Bain Capital hat die Fremdfinanzierung für den Erwerb der australischen Vermögensverwaltungssparte von Perpetual gesichert und treibt damit eine der größten Leveraged-Finance-Transaktionen des australischen Markts voran.
Bain Capital hat laut Bloomberg einen syndizierten Kredit in Höhe von 430 Millionen australischen Dollar, umgerechnet rund 300 Millionen US-Dollar, für die Finanzierung der Übernahme von Perpetuals australischem Wealth-Management-Geschäft gesichert. Der fünfjährige Leveraged Loan wird von einem Konsortium internationaler Banken gezeichnet und anschließend an einen breiteren Investorenkreis syndiziert. Das Zielunternehmen verwaltet 21,9 Milliarden australische Dollar für vermögende Privatpersonen, gemeinnützige Organisationen und Unternehmen.

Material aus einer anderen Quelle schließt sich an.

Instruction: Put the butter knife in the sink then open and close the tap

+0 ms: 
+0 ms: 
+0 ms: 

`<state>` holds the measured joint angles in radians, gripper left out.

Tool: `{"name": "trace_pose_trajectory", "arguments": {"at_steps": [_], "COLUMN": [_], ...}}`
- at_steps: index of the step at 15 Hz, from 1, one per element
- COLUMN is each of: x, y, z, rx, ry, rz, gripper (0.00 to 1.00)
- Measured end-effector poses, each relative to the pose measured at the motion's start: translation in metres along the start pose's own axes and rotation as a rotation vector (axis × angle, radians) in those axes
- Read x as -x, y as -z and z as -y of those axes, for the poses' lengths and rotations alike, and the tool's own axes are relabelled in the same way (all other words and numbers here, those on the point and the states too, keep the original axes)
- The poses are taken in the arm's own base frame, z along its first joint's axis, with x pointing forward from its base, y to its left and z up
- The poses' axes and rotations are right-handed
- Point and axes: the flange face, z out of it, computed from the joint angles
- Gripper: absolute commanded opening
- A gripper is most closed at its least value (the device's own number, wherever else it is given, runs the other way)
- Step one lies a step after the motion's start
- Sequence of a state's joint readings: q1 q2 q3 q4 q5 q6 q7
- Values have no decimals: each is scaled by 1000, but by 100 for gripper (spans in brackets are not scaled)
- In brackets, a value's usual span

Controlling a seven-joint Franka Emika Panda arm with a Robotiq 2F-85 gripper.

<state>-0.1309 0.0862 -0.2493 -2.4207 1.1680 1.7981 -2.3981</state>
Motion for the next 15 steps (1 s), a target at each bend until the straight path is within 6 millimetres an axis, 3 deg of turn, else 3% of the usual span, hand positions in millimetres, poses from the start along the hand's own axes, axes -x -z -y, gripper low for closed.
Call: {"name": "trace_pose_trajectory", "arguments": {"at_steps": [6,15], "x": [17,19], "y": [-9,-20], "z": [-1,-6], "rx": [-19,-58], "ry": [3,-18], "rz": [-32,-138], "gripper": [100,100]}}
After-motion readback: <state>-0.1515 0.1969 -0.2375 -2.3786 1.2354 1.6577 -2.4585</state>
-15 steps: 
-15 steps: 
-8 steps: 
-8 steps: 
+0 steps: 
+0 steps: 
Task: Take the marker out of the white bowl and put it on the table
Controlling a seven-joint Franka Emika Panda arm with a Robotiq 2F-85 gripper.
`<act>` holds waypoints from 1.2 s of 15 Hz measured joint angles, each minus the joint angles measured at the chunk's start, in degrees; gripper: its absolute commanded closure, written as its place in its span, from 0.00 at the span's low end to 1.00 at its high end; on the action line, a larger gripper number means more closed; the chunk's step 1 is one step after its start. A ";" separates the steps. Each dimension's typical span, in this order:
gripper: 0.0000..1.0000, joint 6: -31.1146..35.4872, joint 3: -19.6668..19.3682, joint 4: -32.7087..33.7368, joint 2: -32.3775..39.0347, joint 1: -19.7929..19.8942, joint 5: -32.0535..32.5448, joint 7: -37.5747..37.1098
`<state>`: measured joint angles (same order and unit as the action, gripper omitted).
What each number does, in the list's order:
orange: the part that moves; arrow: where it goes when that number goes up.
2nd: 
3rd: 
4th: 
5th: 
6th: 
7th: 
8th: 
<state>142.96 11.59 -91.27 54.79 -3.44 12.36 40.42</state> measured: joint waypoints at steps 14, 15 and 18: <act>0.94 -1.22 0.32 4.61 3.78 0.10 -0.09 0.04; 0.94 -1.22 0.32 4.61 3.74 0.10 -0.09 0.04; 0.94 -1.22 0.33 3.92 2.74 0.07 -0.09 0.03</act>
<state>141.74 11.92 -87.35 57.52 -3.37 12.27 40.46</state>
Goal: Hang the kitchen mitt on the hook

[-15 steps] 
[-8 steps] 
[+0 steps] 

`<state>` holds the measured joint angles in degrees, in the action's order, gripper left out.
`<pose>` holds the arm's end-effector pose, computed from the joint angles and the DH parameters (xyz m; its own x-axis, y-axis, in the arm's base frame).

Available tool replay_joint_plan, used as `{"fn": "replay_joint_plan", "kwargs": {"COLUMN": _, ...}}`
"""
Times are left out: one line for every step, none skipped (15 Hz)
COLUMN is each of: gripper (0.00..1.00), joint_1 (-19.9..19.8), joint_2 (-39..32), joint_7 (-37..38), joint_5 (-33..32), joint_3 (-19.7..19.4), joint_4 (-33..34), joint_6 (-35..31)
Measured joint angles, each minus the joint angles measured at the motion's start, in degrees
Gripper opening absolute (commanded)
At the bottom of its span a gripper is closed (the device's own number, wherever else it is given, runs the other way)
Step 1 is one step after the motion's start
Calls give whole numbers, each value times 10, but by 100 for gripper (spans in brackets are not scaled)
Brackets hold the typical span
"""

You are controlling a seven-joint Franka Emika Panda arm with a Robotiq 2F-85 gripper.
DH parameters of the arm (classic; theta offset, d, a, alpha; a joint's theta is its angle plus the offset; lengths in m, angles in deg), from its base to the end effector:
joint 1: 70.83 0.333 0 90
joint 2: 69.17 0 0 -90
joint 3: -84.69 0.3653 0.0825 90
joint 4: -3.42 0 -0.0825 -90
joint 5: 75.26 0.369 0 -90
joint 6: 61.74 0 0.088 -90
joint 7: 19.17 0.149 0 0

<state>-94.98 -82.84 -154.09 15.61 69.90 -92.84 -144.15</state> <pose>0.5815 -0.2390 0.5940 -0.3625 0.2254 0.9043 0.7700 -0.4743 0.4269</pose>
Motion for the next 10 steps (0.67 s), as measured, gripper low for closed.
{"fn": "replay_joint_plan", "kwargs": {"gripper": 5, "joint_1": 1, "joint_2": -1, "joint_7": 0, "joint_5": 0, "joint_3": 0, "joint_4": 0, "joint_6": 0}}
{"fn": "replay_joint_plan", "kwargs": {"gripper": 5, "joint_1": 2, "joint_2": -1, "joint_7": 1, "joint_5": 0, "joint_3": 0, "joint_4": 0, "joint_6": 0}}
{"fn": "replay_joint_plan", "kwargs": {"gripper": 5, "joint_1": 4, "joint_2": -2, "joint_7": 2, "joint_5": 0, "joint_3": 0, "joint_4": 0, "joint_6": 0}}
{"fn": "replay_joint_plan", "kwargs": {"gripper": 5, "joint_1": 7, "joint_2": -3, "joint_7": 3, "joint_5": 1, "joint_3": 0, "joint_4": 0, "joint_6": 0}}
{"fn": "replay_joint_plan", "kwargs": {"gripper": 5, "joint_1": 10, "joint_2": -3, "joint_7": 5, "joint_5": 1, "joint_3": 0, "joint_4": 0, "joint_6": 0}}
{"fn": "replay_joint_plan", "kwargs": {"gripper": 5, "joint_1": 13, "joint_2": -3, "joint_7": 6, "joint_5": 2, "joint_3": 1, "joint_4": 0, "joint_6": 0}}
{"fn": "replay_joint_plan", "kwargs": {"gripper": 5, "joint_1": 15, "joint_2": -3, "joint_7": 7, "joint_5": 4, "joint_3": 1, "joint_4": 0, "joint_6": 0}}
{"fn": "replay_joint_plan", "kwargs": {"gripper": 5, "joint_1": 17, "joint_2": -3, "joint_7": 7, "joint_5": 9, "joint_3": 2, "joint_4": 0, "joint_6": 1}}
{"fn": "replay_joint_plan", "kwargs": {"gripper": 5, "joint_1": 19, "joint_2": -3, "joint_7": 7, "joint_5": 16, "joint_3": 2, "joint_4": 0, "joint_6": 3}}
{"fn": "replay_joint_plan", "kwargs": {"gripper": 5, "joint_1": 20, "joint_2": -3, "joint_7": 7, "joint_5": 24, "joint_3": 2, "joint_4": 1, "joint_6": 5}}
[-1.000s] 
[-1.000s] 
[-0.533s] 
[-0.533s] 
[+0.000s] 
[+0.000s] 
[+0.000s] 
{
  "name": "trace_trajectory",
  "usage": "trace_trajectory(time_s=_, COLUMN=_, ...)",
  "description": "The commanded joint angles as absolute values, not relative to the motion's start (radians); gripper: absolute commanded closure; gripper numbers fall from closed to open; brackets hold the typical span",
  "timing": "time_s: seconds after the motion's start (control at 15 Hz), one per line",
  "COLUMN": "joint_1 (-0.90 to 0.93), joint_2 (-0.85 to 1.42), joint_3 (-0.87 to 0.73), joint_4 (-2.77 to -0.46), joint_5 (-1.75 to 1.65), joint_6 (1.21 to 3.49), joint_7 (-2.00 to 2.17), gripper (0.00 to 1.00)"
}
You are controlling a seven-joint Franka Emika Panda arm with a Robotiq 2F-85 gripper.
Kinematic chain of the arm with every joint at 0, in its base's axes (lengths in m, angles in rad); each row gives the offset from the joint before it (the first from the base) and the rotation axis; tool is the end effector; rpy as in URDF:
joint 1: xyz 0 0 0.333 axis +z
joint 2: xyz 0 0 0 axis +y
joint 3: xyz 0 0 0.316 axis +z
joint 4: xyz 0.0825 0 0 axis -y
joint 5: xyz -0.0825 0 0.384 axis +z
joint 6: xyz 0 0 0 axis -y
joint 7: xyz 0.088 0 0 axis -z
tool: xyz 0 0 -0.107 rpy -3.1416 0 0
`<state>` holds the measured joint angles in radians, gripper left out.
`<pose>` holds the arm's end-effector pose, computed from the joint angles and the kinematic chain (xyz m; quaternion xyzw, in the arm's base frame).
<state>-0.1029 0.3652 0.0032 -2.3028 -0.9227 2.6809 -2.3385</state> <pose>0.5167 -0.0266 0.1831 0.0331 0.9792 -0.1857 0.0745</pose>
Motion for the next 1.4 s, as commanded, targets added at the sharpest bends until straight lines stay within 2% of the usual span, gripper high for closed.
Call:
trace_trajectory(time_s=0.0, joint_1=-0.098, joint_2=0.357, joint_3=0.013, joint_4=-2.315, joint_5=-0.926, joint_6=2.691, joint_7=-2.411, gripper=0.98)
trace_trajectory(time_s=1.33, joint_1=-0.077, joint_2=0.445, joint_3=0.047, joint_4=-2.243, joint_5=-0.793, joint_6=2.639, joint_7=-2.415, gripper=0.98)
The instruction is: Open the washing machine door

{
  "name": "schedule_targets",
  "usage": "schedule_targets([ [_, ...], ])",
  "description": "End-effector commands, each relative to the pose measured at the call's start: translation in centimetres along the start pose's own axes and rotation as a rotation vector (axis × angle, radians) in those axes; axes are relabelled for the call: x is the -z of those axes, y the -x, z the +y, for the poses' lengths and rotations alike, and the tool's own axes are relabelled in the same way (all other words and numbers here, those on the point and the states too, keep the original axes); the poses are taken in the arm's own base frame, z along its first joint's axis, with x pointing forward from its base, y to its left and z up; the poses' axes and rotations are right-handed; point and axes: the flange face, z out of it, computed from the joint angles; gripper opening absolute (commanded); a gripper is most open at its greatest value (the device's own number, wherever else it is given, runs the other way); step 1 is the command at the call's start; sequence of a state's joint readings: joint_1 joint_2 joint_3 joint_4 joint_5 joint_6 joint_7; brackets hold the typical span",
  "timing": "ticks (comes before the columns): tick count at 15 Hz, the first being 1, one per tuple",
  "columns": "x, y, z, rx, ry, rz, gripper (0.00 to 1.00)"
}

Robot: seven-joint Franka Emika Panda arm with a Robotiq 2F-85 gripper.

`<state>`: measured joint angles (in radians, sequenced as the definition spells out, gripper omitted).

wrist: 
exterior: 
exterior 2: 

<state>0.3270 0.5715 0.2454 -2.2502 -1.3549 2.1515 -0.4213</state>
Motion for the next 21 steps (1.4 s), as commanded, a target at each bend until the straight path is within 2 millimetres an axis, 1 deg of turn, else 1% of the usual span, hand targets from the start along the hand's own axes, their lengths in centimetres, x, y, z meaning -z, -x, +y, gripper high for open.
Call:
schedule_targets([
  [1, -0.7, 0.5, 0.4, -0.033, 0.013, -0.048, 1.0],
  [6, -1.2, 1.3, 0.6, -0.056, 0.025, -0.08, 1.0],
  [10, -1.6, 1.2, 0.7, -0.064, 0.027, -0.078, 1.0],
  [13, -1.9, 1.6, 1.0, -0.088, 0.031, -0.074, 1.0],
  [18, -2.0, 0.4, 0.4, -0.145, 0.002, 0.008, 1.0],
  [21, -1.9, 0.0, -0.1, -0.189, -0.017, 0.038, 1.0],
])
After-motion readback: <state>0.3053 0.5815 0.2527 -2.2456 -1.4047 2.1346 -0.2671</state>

Die Übernahme erfolgt im Rahmen einer breiteren Strategie von Perpetual, nicht zum Kerngeschäft gehörende Bereiche zu veräußern. Die Finanzierungsstruktur spiegelt den weiterhin vorhandenen Appetit institutioneller Kreditgeber für akquisitionsgetriebene Leverage-Transaktionen wider, trotz eines volatilen globalen Marktumfelds. In Australien befinden sich derzeit mehrere großvolumige Finanzierungstransaktionen in der Strukturierungsphase, was den Markt für Leveraged Finance zunehmend in den Fokus internationaler Kreditinvestoren rückt.